In what appears to be a volte-face for the Chinese government, president Xi Jinping has promised that the nation will treat foreign companies better.

Following massive complaints from international firms about computer hacking and intellectual property theft, as well as stifling bureaucracy, he told the Boao Forum, a high-level meeting among Asian heads of state and business leaders, that his government would “protect the lawful rights and interests of foreign-invested companies” and guarantee their rights to compete for government contracts.

These are pledges that are going to be hard for him to keep. For a start, China stated a host of similar guarantees upon joining the World Trade Organisation in 2001. A decade later, and a commitment that foreign banks could access domestic depositors and borrowers had resulted in their achieving a miniscule 2% market share. The nation also promised (paywall) to allow foreign companies to bid for government contracts at the time of WTO accession. That is yet to happen.

One probable reason that the China Communist Party has struggled to treat international companies well is that they often compete, is effect, with the Chinese state. China’s tens of thousands of state-owned enterprises generate more than 35% of its GDP. The government owns majority stakes in huge banks such as Industrial and Commercial Bank of China, the country’s three telecom providers and oil refiners like Sinopec. It is hard for bureaucrats to allow profits that could be flowing into government coffers to be diverted to foreign enterprises.
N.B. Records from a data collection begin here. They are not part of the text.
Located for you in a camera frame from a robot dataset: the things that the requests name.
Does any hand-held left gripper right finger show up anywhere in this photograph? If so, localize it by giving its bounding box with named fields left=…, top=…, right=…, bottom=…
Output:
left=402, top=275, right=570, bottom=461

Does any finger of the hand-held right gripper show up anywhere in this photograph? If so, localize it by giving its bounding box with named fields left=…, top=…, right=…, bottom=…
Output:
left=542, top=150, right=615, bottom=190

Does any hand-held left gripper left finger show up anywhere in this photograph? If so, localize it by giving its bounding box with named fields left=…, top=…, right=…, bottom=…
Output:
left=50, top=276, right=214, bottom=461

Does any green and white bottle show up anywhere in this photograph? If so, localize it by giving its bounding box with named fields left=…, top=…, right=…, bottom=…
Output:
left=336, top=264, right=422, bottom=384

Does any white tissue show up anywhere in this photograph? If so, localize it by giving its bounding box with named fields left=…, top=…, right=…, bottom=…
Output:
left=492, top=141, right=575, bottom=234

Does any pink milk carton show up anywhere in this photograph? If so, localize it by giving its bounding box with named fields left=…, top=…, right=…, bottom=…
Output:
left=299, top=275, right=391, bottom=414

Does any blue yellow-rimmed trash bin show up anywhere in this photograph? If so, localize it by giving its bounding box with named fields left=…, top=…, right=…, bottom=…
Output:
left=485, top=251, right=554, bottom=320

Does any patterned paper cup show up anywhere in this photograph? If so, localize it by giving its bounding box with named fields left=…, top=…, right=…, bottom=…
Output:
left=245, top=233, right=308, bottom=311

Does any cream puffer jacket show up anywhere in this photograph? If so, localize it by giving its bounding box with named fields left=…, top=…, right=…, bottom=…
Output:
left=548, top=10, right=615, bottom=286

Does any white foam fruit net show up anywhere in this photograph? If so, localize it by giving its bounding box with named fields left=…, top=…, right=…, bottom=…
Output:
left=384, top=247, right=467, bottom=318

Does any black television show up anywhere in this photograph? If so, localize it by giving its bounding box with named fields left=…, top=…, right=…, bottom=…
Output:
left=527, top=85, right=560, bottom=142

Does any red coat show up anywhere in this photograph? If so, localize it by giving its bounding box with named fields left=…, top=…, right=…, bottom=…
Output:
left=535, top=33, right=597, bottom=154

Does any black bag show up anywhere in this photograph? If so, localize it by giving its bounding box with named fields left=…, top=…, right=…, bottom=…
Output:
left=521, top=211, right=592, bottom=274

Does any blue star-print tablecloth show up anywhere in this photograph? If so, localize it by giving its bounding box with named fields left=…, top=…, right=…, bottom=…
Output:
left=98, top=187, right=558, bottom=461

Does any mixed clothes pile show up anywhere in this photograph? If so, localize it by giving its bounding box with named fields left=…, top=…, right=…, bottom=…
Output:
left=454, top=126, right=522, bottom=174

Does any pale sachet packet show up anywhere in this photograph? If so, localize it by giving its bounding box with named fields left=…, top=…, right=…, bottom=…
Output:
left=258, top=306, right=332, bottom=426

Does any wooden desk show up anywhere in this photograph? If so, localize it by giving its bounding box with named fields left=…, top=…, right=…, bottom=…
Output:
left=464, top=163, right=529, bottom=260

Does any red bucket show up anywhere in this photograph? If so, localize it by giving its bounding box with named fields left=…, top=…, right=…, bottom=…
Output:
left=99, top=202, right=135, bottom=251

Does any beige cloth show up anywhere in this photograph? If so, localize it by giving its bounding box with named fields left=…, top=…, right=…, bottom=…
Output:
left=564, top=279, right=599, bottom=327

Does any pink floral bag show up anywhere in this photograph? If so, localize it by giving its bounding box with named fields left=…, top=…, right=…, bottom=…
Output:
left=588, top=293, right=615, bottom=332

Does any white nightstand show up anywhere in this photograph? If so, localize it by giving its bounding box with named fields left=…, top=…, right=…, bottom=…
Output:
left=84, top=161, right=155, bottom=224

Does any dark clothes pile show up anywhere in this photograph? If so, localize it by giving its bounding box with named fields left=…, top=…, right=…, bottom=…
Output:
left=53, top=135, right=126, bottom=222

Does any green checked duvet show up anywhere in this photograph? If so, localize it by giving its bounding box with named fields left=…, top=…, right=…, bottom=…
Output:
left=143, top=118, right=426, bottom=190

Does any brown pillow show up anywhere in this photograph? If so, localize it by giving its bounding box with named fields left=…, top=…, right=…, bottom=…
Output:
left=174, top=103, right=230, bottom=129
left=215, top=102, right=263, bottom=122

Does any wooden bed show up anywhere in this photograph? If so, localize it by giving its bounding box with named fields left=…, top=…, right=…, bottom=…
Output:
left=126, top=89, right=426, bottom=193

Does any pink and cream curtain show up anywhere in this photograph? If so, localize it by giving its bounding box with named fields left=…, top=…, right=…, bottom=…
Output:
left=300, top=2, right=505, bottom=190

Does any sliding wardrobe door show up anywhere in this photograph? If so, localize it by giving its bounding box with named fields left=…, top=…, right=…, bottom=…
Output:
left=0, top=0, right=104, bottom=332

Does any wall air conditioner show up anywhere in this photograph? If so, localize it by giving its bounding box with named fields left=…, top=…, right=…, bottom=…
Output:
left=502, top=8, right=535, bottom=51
There is also the problem of the personal fortunes of Chinese officials and their families being entwined with state-owned enterprises. Xi himself is one of the so-called “princeling” class of descendents of Communist Party founders. His family members have a fortune estimated at $376 million, with some of that derived from companies that enjoy privileged access to government contracts. Xi’s brother in law, Wu Long, for example, formerly ran a company that won lucrative contracts from China Mobile. The princelings are strongly represented in Xi’s cabinet. And many other members of this influential group of Chinese Communism’s royal family are billionaires who hold key positions in state-owned enterprises.

Meanwhile, in promising international companies legal protections, Xi is ostensibly offering them more than Chinese companies get themselves. The nation has no independent rule of law. Its courts are controlled by party chiefs and cannot be relied upon to enforce contracts between domestic companies if doing so would damage a powerful state-owned or military-linked organization.